# TASK GOAL:
Each line of the entries below that holds "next" is needed, copied in full.
[MATERIAL PROVIDED]
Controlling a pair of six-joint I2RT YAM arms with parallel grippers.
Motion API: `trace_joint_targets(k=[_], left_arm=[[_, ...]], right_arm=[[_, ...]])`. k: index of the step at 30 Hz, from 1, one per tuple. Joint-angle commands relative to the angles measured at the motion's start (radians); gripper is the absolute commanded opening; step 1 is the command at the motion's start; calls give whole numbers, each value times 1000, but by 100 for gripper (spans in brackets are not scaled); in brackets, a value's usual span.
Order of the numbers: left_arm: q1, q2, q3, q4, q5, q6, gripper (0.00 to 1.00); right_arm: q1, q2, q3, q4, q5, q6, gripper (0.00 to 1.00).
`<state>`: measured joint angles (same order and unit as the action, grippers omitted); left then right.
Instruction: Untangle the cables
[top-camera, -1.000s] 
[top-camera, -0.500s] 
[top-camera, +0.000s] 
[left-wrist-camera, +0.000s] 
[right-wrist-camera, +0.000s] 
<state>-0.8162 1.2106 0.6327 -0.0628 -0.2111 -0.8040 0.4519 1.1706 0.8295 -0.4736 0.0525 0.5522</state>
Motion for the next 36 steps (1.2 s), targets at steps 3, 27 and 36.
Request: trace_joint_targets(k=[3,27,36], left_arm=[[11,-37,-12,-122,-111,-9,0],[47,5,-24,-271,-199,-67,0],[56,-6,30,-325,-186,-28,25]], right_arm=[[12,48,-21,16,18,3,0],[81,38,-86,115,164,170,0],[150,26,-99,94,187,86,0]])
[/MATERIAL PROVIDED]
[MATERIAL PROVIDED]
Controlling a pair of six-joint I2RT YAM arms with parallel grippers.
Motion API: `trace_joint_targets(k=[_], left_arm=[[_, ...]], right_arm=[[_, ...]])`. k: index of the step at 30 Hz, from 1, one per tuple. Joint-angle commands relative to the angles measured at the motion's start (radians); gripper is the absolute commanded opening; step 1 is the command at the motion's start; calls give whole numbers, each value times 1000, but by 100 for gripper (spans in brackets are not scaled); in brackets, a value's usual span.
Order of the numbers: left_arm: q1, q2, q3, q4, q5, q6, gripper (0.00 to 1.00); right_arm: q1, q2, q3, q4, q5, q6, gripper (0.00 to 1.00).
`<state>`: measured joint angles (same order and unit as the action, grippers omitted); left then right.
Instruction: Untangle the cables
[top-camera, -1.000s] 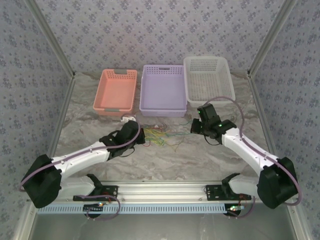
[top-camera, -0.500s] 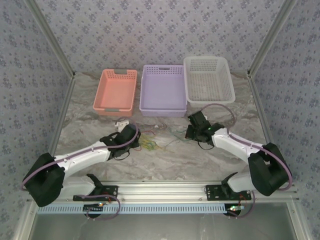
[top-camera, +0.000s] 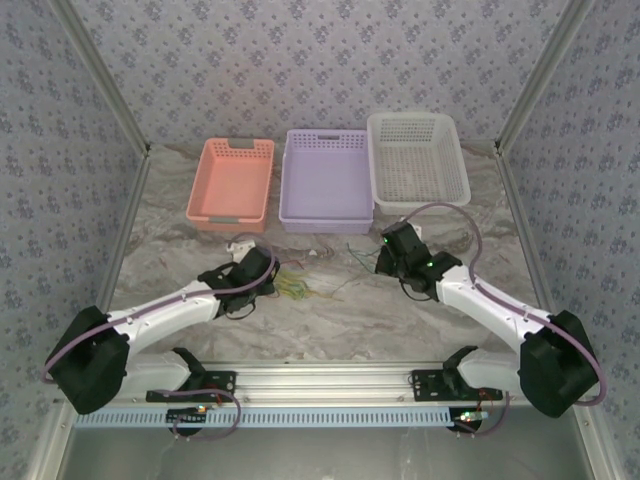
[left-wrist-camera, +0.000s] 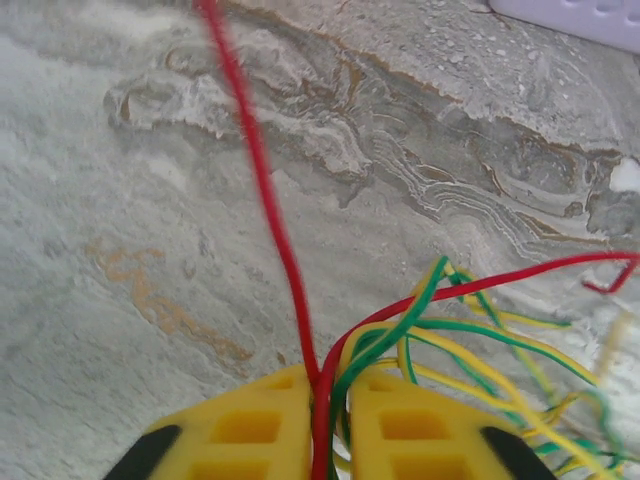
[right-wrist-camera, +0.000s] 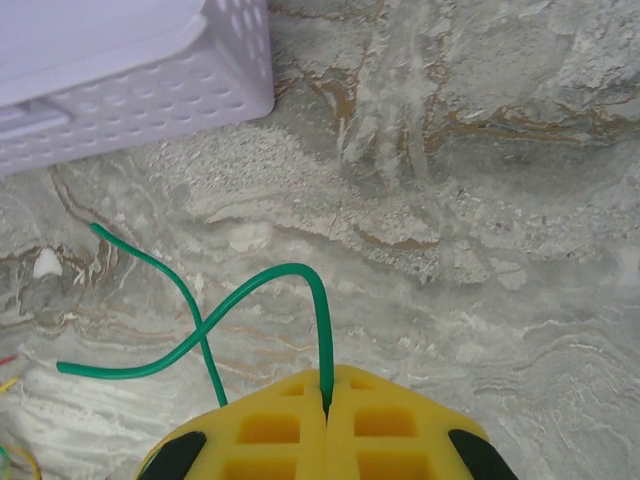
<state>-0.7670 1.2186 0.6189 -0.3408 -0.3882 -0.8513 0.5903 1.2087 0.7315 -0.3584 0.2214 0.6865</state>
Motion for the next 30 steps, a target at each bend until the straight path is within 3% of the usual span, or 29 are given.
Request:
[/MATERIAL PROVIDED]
# SOLUTION BELOW:
Motion for the next 36 steps (1.2 s), targets at steps 3, 27 and 36.
Motion for the next 30 steps, a target at each bend until the straight path is within 3% of the usual span, or 29 are given.

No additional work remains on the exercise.